What is the catalyst?
Over more than 10 years, Nvidia has built a nearly impregnable lead in producing chips that can perform complex A.I. tasks like image, facial and speech recognition, as well as generating text for chatbots like ChatGPT. The onetime industry upstart achieved that dominance by recognizing the A.I. trend early, tailoring its chips to those tasks and then developing key pieces of software that aid in A.I. development. Jensen Huang, Nvidia’s co-founder and chief executive, has since kept raising the bar. To maintain its leading position, his company has also offered customers access to specialized computers, computing services and other tools of their emerging trade. That has turned Nvidia, for all intents and purposes, into a one-stop shop for A.I. development.
Large enterprises like OpenAI, Microsoft, and mid-tier GPU cloud companies are racing to secure the most advanced AI hardware from NVIDIA. With a backlog spanning years, experts predict a pronounced supply constraint will persist.
However, a massive supply crunch at the market's pinnacle offers opportunities:
- Break NVIDIA's Monopoly with Software: NVIDIA's dominance is not just because of hardware but also its superior software. While AMD's hardware competes effectively with NVIDIA for AI tasks, NVIDIA's software supremacy gives them an edge. Yet, emerging projects, such as Tinygrad by George Hotz of CommaAI, aim to bridge the software gap for non-NVIDIA platforms, paving the way for additional capacity.
- Tapping into Unused GPU Capacity: Many powerful, newer AI models can run on consumer hardware. There's dormant GPU potential from previous crypto miners, especially from the Ethereum era before the Proof-of-Stake transition. With the advent of fractional micropayments, like those in Bitcoin, there's an opportunity to harness this idle capacity.
What's missing currently is an accessible marketplace. Researchers or startups without direct access to NVIDIA's resources or unwilling to commit to long-term contracts with cloud providers like Lambda need an on-demand compute source.
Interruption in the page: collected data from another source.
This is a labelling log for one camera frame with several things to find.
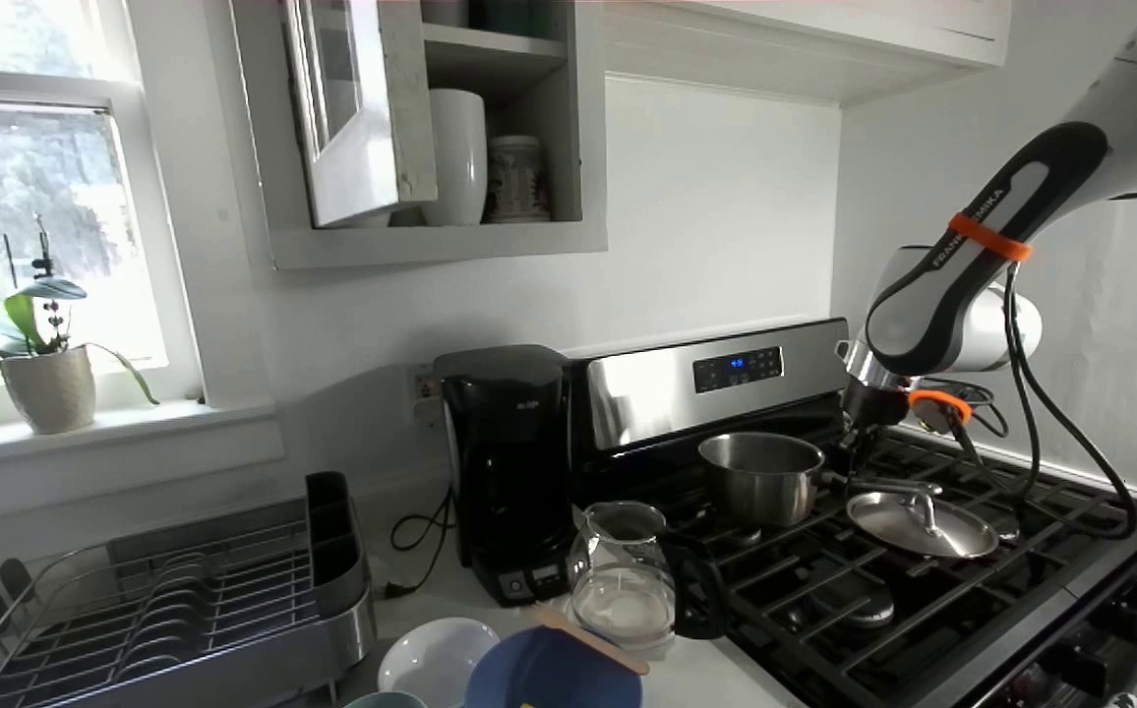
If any black utensil holder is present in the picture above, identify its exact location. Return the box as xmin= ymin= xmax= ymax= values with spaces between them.
xmin=303 ymin=468 xmax=374 ymax=613

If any black coffee maker cord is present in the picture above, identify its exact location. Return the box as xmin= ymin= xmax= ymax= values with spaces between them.
xmin=386 ymin=484 xmax=463 ymax=601

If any teal cup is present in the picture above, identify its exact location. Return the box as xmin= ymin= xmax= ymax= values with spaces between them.
xmin=343 ymin=683 xmax=428 ymax=708

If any metal dish rack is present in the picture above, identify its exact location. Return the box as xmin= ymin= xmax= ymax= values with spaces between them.
xmin=0 ymin=468 xmax=381 ymax=708

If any grey open wall cabinet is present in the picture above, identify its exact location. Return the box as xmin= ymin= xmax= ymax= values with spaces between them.
xmin=225 ymin=0 xmax=615 ymax=276

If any blue bowl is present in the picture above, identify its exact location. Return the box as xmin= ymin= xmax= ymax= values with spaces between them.
xmin=461 ymin=627 xmax=648 ymax=708

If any white cabinet above stove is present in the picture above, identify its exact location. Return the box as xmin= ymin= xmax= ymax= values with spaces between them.
xmin=602 ymin=0 xmax=1017 ymax=108

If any glass cabinet door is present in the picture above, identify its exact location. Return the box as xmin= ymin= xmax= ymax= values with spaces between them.
xmin=281 ymin=0 xmax=442 ymax=234

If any glass jar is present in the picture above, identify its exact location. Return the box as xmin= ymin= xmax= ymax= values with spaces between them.
xmin=484 ymin=130 xmax=554 ymax=227

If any black gas stove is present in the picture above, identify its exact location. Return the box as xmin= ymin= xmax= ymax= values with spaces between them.
xmin=563 ymin=315 xmax=1137 ymax=708

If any black coffee maker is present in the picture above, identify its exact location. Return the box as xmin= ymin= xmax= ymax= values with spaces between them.
xmin=428 ymin=341 xmax=583 ymax=610

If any stainless steel saucepan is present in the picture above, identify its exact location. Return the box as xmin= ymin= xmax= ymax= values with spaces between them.
xmin=695 ymin=429 xmax=859 ymax=531

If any stainless steel pot lid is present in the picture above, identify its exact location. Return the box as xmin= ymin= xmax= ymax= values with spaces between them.
xmin=842 ymin=480 xmax=1003 ymax=565

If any glass coffee carafe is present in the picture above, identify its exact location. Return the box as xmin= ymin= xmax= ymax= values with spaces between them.
xmin=563 ymin=497 xmax=728 ymax=649

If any white bowl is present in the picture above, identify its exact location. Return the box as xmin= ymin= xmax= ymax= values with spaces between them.
xmin=374 ymin=613 xmax=504 ymax=708

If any orange cable strap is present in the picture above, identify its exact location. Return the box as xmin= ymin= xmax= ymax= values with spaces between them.
xmin=948 ymin=209 xmax=1036 ymax=266
xmin=904 ymin=384 xmax=981 ymax=425

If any wall power outlet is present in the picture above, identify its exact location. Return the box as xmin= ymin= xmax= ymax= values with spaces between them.
xmin=404 ymin=357 xmax=445 ymax=429

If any potted plant in white pot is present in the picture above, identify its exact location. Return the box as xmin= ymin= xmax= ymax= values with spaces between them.
xmin=0 ymin=234 xmax=164 ymax=441

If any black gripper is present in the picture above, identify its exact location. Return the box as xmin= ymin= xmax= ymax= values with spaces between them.
xmin=836 ymin=370 xmax=922 ymax=480

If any white ceramic pitcher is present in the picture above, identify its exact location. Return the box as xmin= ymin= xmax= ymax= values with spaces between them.
xmin=425 ymin=88 xmax=492 ymax=227

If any white framed window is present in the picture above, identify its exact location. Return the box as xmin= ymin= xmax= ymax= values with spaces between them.
xmin=0 ymin=0 xmax=204 ymax=436

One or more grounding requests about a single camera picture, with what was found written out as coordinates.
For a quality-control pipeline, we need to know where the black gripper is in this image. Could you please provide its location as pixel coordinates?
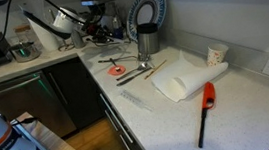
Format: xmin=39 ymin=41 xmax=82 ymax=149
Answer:
xmin=82 ymin=14 xmax=116 ymax=47

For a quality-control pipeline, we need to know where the orange round silicone lid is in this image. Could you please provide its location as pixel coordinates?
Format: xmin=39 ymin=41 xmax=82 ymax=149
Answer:
xmin=106 ymin=63 xmax=127 ymax=78

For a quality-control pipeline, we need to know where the glass jar with wooden lid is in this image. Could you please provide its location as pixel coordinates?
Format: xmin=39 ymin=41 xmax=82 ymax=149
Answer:
xmin=13 ymin=23 xmax=39 ymax=48

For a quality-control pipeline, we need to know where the small blue bottle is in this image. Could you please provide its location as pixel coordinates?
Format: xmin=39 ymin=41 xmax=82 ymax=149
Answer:
xmin=111 ymin=15 xmax=126 ymax=42

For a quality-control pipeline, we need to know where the thin steel utensil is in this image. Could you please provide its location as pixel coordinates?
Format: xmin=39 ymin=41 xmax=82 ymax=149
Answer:
xmin=97 ymin=55 xmax=139 ymax=65

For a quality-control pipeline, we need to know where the steel fork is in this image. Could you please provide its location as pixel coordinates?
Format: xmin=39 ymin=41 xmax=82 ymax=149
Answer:
xmin=109 ymin=56 xmax=122 ymax=73

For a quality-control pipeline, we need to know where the black coffee machine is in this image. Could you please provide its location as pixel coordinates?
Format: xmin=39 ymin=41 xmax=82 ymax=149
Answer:
xmin=80 ymin=0 xmax=123 ymax=44

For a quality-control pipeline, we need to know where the steel pasta spoon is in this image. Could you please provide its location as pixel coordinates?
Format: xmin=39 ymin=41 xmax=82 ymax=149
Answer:
xmin=114 ymin=60 xmax=153 ymax=82

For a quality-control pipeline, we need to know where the steel canister with black rim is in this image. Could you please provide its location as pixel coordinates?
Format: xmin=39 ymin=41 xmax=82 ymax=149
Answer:
xmin=134 ymin=21 xmax=163 ymax=62

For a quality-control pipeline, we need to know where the steel table knife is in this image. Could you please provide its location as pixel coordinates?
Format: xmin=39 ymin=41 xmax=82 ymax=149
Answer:
xmin=114 ymin=66 xmax=155 ymax=87

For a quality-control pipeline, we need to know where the white upright board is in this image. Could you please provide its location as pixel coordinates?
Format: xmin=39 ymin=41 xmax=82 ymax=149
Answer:
xmin=27 ymin=12 xmax=62 ymax=55

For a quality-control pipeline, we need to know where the dark cabinet door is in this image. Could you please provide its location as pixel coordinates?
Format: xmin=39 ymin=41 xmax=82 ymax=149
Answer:
xmin=39 ymin=54 xmax=107 ymax=134

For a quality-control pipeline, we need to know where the wooden chopstick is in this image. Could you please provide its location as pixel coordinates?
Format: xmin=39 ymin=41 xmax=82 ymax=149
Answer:
xmin=141 ymin=58 xmax=170 ymax=81

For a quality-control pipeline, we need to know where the blue white patterned plate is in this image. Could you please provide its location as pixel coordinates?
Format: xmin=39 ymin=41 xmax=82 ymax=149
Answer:
xmin=123 ymin=0 xmax=173 ymax=43

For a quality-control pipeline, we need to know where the steel pot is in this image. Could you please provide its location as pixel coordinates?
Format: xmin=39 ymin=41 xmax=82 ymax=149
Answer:
xmin=8 ymin=40 xmax=45 ymax=65

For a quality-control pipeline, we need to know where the white paper sheet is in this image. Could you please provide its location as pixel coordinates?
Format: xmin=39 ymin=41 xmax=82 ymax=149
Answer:
xmin=147 ymin=44 xmax=233 ymax=106

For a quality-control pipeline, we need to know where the dark drawer stack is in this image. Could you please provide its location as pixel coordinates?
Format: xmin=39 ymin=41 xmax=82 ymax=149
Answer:
xmin=95 ymin=83 xmax=151 ymax=150

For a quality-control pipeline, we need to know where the stainless steel dishwasher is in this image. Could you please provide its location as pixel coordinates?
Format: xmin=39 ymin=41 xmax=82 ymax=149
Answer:
xmin=0 ymin=68 xmax=79 ymax=145

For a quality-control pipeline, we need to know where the patterned paper cup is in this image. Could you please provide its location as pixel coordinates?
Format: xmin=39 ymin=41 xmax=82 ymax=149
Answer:
xmin=204 ymin=42 xmax=231 ymax=67

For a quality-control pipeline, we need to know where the wooden side table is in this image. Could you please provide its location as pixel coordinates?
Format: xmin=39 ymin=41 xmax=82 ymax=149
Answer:
xmin=10 ymin=105 xmax=95 ymax=150

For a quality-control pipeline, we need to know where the orange black stick lighter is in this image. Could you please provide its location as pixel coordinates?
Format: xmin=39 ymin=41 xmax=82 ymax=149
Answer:
xmin=191 ymin=80 xmax=222 ymax=150

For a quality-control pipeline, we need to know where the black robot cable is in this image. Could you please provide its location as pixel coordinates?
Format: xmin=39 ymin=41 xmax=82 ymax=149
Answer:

The vision is a market where anyone can access the necessary compute power, even at a premium. In the long run, a balanced marketplace of this sort might drive down prices overall, challenging even the big cloud providers. The potential is in democratizing access, fostering innovation, and layering additional services atop this foundation.
GPUTopia my initial thoughts...
At the heart of GPUtopia's appeal is the Alby integration, which merges the convenience of a built-in Lightning wallet through a simple email/password login (integration gets GPUtopia's vision of enhancing social interactions and future nostr collaborations within its ecosystem.)
It is probable that future AI models might move beyond just increasing size. Instead, they might involve more intermediate steps, chaining smaller models, or engaging human intervention. This could highlight a potential need for human-driven, collaborative experiences in model training and innovation.
Interestingly enough, there is a growing need to think modularly. Whether integrating a model within another model or connecting an API with a model, the key lies in composability. This approach could be revolutionary, especially when coupled with a transparent social layer (see nostr) and driven by market forces (service marketplace.)
In essence, the future of AI, by GPUtopia, isn't just in creating bigger or better models. It lies in fostering a community-driven, modular, and collaborative ecosystem where innovations are not only possible but are also fairly compensated.
Thats an ai future we should be moving towards.